WORK TO BE COMPLETED: Within the listing below, the lines to output run from the one containing "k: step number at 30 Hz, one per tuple" through the one containing "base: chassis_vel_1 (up"; copy them exactly and nothing else.

■ ■ ■

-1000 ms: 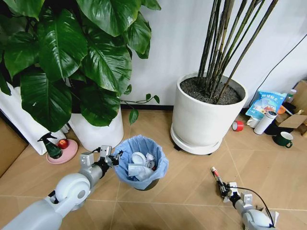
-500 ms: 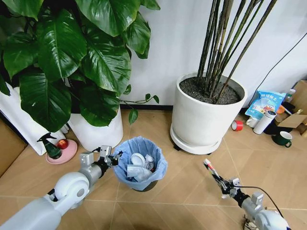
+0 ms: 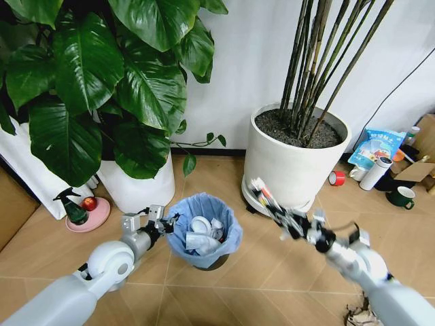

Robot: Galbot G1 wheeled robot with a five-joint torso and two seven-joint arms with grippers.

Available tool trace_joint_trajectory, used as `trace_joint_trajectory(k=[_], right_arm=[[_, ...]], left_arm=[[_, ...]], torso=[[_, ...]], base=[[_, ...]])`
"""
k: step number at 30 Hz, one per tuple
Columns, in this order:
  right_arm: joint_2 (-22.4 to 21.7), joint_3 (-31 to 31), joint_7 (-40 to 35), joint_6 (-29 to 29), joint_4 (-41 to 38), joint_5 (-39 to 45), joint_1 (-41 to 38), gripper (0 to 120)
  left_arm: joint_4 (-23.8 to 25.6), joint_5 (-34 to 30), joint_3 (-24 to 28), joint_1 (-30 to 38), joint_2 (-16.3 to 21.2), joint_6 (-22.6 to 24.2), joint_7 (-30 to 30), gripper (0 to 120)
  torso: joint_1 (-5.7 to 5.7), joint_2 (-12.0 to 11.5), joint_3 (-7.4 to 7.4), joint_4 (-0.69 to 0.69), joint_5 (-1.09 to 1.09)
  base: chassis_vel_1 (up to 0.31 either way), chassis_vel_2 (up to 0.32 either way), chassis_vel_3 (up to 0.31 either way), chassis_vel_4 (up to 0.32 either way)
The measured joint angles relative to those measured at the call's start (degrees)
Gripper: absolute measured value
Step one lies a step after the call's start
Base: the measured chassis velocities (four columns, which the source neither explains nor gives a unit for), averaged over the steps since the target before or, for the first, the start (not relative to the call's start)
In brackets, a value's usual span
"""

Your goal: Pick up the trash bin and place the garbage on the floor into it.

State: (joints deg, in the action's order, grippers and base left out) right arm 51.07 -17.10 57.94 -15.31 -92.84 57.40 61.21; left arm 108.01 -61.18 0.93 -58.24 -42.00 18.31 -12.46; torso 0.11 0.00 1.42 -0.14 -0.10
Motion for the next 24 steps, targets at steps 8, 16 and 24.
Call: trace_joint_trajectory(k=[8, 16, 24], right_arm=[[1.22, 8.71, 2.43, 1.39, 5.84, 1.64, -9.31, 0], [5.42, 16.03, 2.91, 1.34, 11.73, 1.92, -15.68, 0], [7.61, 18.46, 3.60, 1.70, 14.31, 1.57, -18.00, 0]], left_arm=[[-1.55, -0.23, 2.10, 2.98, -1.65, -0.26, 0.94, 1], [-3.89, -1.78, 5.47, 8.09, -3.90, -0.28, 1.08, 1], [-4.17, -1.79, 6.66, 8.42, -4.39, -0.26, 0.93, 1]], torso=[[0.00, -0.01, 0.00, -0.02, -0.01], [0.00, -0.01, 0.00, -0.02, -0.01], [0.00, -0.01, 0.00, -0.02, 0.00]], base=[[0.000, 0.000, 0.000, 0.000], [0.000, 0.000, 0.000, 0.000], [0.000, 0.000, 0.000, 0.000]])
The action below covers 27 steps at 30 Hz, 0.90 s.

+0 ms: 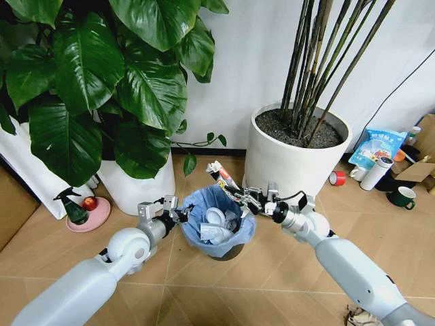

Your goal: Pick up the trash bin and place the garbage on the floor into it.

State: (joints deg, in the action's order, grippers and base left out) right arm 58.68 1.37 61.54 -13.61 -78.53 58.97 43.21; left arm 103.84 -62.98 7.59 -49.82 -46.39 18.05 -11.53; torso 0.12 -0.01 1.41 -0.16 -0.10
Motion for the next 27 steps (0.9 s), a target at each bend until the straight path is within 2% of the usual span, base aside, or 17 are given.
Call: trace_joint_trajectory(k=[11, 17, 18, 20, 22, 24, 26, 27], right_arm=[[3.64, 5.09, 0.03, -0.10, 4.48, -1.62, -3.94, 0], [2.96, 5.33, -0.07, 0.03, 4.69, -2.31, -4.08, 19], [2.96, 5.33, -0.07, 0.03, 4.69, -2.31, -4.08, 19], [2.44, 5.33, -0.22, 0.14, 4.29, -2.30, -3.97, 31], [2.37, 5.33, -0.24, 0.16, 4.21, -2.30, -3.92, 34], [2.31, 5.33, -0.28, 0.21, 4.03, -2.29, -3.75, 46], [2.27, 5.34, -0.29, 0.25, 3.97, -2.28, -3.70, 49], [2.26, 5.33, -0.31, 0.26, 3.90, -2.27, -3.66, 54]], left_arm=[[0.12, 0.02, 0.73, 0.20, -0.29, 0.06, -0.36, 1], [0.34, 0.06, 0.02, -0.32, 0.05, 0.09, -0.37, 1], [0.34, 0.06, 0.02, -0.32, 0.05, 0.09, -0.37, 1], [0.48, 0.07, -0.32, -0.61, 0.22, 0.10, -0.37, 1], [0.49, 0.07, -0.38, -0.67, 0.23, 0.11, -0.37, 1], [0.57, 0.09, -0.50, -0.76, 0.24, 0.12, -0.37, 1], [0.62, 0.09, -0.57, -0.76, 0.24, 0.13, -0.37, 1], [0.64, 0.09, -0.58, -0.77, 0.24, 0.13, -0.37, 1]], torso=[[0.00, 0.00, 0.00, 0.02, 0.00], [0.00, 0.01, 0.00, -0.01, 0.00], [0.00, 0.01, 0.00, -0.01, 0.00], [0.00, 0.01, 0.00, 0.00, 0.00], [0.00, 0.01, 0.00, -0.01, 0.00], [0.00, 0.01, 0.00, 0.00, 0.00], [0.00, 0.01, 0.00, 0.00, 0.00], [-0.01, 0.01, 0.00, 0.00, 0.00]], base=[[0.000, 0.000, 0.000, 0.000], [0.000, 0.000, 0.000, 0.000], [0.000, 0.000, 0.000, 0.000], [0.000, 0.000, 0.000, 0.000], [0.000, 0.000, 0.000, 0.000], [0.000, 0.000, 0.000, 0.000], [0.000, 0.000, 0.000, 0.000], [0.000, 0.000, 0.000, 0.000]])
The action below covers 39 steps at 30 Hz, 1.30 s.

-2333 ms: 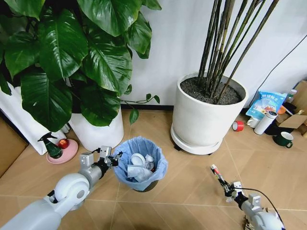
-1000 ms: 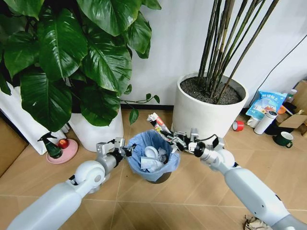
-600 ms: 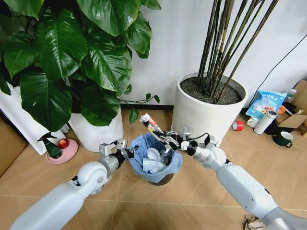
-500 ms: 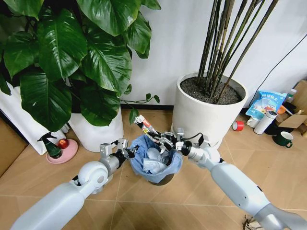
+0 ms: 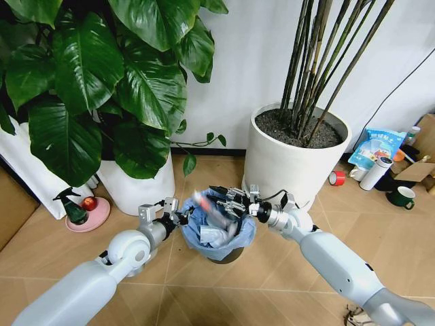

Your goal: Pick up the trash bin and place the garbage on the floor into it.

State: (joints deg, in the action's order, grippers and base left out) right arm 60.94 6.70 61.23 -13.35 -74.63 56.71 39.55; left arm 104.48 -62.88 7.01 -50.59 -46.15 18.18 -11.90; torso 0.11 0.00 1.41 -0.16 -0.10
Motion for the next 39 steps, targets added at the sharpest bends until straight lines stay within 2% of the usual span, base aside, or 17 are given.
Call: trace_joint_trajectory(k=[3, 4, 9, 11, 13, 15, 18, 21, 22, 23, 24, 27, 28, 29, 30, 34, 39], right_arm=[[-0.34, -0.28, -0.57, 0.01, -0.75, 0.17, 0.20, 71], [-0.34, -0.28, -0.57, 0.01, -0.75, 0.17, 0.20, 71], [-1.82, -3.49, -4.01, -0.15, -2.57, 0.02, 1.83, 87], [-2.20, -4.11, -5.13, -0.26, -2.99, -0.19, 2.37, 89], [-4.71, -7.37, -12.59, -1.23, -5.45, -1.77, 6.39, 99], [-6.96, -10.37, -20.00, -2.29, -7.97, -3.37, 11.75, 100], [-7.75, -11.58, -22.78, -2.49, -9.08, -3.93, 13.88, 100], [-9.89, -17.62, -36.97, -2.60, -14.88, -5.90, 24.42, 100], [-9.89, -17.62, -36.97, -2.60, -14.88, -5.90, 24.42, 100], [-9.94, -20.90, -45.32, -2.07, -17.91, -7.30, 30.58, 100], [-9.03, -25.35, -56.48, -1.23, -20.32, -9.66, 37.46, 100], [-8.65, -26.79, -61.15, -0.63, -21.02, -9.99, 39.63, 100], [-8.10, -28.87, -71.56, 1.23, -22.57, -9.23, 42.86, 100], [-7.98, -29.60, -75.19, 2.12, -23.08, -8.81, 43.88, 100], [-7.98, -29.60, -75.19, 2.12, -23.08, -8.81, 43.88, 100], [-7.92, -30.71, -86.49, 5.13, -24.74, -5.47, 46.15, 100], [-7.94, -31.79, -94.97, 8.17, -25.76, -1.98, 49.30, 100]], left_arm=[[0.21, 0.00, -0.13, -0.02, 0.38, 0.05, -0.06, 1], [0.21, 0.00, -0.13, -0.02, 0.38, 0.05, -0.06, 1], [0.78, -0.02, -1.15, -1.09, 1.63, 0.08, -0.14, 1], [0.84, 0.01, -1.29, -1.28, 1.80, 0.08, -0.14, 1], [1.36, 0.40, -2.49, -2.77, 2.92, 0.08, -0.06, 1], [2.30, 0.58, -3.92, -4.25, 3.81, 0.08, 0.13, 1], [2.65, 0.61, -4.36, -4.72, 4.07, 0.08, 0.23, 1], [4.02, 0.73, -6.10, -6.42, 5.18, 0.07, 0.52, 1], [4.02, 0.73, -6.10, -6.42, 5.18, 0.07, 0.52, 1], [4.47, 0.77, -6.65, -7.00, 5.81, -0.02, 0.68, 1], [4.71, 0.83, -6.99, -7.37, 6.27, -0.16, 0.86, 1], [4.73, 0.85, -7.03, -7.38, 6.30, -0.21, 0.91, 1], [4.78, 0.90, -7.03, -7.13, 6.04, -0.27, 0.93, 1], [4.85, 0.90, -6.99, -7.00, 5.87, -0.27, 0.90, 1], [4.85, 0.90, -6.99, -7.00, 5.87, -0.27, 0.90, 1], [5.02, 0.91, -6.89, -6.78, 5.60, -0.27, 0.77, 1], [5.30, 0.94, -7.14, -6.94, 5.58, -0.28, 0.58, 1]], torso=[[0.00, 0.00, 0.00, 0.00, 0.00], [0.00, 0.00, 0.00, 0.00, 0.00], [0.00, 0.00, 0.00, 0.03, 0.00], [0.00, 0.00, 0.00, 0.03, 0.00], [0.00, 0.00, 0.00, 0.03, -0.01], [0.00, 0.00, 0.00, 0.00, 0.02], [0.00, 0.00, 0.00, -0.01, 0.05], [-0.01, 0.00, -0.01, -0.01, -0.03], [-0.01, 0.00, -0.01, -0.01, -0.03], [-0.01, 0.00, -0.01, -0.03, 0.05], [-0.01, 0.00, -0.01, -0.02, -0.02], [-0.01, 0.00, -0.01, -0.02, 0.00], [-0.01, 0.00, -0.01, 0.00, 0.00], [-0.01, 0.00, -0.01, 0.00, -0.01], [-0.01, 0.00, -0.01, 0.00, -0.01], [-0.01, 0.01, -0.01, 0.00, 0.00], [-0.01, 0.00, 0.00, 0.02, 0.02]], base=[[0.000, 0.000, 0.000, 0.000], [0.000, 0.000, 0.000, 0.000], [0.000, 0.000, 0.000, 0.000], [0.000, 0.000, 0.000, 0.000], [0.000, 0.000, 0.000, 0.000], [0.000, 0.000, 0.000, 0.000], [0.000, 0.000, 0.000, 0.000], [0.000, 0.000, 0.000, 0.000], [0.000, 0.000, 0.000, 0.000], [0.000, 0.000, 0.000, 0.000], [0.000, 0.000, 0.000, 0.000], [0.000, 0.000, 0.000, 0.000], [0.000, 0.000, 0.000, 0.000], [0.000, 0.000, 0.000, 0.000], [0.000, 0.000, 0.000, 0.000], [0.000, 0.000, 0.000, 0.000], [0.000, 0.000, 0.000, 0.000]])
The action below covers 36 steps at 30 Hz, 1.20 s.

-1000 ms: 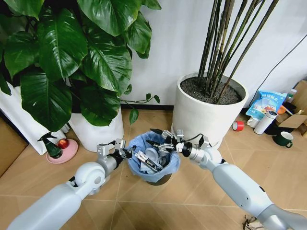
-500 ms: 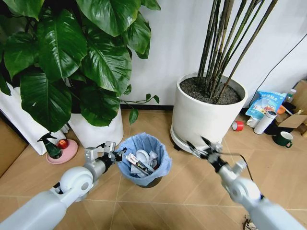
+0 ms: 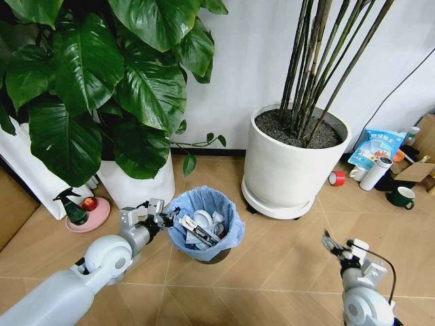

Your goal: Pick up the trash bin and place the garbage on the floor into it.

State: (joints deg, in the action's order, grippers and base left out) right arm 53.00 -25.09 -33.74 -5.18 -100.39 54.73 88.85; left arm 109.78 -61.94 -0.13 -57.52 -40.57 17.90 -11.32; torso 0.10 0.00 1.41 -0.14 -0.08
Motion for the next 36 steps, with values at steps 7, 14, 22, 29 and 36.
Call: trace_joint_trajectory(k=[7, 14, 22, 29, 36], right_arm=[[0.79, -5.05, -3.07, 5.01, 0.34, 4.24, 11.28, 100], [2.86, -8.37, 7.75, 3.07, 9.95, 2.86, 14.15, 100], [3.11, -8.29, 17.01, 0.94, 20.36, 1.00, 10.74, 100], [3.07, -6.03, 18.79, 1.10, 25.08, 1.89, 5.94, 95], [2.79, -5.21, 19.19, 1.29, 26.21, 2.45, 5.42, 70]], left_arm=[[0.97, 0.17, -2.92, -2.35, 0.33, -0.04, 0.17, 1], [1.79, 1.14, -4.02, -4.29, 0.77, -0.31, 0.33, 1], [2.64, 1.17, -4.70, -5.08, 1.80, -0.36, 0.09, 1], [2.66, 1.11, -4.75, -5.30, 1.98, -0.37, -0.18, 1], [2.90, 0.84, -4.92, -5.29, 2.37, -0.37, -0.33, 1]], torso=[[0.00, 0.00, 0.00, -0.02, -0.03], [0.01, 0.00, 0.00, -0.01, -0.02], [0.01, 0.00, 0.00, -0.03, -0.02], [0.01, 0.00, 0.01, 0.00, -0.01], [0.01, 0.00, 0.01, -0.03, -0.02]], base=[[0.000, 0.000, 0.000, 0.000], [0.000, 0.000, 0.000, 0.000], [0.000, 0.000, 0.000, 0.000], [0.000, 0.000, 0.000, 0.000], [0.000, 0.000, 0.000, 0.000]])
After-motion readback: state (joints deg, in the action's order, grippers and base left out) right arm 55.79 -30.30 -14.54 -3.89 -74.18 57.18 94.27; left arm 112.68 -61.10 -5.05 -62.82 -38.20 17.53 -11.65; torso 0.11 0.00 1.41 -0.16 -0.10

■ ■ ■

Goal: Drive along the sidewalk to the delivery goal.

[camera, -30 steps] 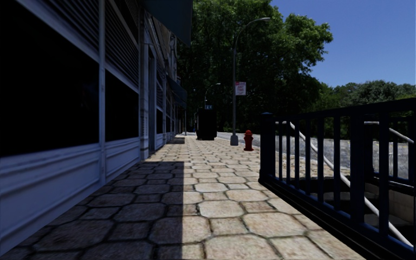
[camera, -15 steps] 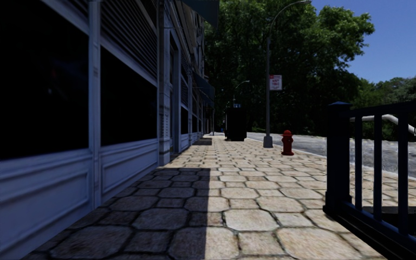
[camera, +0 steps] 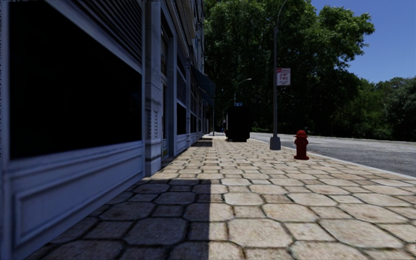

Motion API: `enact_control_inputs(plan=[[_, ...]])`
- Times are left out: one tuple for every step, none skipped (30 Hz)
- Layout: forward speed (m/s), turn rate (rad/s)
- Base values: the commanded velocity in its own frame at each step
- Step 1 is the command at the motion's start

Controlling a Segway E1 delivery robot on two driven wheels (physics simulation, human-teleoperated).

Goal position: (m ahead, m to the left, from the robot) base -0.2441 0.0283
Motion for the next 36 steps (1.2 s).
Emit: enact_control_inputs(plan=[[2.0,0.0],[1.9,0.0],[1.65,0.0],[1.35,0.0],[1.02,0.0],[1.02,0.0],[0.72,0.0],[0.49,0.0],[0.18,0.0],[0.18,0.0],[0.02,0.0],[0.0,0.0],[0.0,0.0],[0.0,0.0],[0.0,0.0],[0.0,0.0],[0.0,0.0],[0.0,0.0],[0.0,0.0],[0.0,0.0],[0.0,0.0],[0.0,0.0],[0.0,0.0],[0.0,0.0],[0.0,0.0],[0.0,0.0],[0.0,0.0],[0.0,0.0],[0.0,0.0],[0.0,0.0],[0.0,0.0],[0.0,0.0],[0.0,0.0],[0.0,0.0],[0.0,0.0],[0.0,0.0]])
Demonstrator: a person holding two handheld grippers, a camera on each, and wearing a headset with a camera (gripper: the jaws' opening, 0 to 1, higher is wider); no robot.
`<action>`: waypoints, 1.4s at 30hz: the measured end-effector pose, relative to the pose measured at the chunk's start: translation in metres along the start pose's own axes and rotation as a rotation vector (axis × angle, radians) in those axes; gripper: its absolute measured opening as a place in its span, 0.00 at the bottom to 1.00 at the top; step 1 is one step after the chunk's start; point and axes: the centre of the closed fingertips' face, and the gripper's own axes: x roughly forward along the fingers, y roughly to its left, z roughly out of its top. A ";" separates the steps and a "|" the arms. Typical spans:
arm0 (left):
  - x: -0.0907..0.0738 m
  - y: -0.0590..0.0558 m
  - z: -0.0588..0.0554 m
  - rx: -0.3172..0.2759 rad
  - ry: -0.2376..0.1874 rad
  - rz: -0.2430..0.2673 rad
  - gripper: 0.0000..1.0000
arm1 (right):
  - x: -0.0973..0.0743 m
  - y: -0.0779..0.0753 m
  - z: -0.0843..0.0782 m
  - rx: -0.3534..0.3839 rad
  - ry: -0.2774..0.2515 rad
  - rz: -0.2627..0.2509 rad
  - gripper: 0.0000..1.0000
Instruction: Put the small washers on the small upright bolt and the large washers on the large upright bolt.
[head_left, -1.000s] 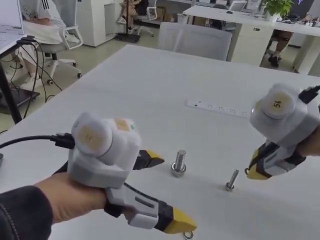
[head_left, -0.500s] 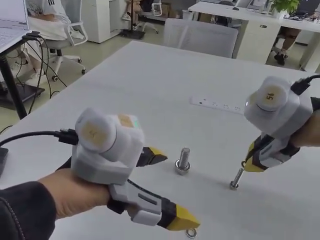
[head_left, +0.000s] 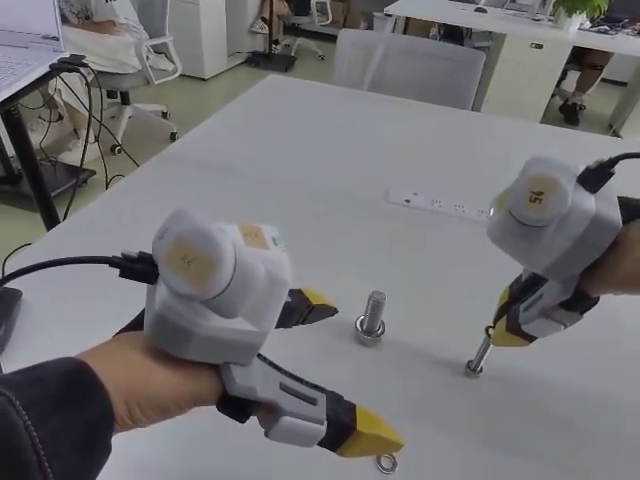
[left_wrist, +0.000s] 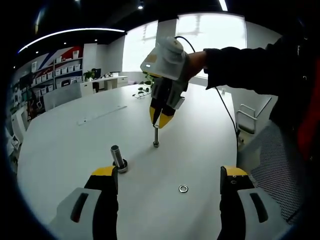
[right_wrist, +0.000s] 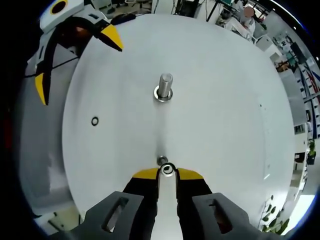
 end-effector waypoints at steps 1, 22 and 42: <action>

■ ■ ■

RESPONSE:
k: step number at 30 Hz, one per tuple
Columns, in this order:
  right_arm: joint_2 (-22.4 to 21.7), joint_3 (-31 to 31), joint_7 (-40 to 35), joint_6 (-29 to 29), joint_4 (-41 to 38), joint_5 (-39 to 45), joint_1 (-41 to 38), gripper (0 to 120)
  left_arm: joint_4 (-23.8 to 25.6), joint_5 (-34 to 30), joint_3 (-24 to 28), joint_1 (-30 to 38), joint_2 (-16.3 to 21.2), joint_6 (-22.6 to 24.2), joint_7 (-30 to 30), gripper (0 to 120)
  torso: joint_1 (-5.7 to 5.7), joint_2 (-12.0 to 11.5), joint_3 (-7.4 to 7.4), joint_4 (-0.69 to 0.69), joint_5 (-1.09 to 1.09)
  base: chassis_vel_1 (up to 0.31 either way), chassis_vel_2 (up to 0.32 either way), chassis_vel_3 (up to 0.31 either way), chassis_vel_4 (up to 0.32 either way)

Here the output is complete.